- **Work task**
Starting at the first line and ending at the last, repeat the material word for word.

- **Information shown**
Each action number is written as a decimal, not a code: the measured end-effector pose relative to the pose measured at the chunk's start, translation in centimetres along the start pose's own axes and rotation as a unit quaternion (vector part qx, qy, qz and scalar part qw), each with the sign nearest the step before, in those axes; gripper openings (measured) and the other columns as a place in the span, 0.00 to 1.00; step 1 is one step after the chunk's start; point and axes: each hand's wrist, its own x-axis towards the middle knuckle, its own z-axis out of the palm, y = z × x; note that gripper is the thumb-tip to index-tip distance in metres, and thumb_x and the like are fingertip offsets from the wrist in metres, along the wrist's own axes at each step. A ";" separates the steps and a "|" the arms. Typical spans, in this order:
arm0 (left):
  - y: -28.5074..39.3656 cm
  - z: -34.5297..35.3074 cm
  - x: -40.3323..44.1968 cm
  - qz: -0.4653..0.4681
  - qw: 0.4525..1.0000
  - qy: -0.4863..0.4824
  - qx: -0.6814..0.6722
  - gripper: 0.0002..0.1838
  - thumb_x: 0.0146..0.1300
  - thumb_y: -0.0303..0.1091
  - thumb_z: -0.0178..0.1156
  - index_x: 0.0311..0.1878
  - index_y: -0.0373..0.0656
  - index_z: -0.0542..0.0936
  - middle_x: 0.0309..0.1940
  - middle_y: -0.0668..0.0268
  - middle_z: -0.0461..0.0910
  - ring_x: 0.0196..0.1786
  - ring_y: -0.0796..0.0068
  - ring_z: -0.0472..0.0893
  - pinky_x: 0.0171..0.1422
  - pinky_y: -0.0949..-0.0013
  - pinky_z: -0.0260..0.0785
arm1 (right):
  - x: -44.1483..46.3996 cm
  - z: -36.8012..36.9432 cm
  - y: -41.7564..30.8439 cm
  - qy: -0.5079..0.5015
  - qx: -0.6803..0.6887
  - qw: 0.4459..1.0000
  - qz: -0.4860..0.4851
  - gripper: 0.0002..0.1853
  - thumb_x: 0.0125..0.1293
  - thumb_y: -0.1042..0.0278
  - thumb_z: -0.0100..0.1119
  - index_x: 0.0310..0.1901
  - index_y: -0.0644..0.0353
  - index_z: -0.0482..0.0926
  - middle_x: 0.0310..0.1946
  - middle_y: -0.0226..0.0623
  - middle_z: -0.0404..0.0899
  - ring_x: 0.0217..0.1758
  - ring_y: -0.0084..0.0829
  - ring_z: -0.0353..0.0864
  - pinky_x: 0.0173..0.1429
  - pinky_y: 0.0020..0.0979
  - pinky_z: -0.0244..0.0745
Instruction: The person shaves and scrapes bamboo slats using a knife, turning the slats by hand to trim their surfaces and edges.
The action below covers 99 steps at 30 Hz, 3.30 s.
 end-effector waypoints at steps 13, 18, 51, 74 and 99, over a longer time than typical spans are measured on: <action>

- **Result for this task**
Each action number is written as a decimal, not a code: the measured end-effector pose relative to the pose measured at the chunk's start, translation in centimetres along the start pose's own axes and rotation as a unit quaternion (vector part qx, qy, qz and scalar part qw), each with the sign nearest the step before, in those axes; gripper openings (measured) and the other columns as a place in the span, 0.00 to 1.00; step 1 is one step after the chunk's start; point and axes: each hand's wrist, its own x-axis towards the middle knuckle, its own z-axis out of the palm, y = z × x; note that gripper is the thumb-tip to index-tip distance in metres, and thumb_x and the like are fingertip offsets from the wrist in metres, along the wrist's own axes at each step. A ";" separates the steps and a "|" the arms. Typical spans, in this order:
arm0 (left):
  - y: -28.5074..39.3656 cm
  - z: -34.5297..35.3074 cm
  - x: -40.3323..44.1968 cm
  - qz: -0.4653..0.4681
  - qw: 0.4525..1.0000
  - qy: -0.4863..0.4824
  - qx: -0.6814..0.6722
  - gripper: 0.0002..0.1838
  - thumb_x: 0.0146..0.1300
  - thumb_y: -0.0303..0.1091
  - thumb_z: -0.0178..0.1156
  - index_x: 0.0311..0.1878
  - index_y: -0.0373..0.0656
  - index_z: -0.0542..0.0936
  - middle_x: 0.0309..0.1940
  - middle_y: -0.0668..0.0268
  - middle_z: -0.0461..0.0910
  - ring_x: 0.0196..0.1786
  - ring_y: -0.0796..0.0068
  - ring_z: -0.0472..0.0893
  - pinky_x: 0.0171..0.1422
  - pinky_y: -0.0949..-0.0013
  - pinky_z: -0.0260..0.0785
arm1 (right):
  - x: -44.1483..46.3996 cm
  - z: -36.8012..36.9432 cm
  - y: -41.7564..30.8439 cm
  - qy: -0.5079..0.5015
  - qx: -0.6803..0.6887
  - qw: 0.4459..1.0000
  - qz: -0.4860..0.4851
  - gripper: 0.0002..0.1853
  - thumb_x: 0.0125..0.1293
  - thumb_y: -0.1042..0.0278
  - thumb_z: -0.0100..0.1119
  - index_x: 0.0310..0.1901
  - index_y: -0.0644..0.0353
  - index_z: -0.0482..0.0926
  - middle_x: 0.0310..0.1946
  - middle_y: -0.0226..0.0623
  - middle_z: -0.0404..0.0899
  - ring_x: 0.0217..0.1758
  - ring_y: -0.0084..0.0829
  - ring_z: -0.0353..0.0864
  - pinky_x: 0.0173..0.1429
  - pinky_y: 0.0020..0.0979
  - pinky_z: -0.0244..0.0745
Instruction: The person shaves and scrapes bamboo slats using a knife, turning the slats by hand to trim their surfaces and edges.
The action below covers 99 steps at 30 Hz, 3.30 s.
 end-effector waypoints at steps 13, 18, 51, 74 and 99, over a longer time than typical spans are measured on: <action>

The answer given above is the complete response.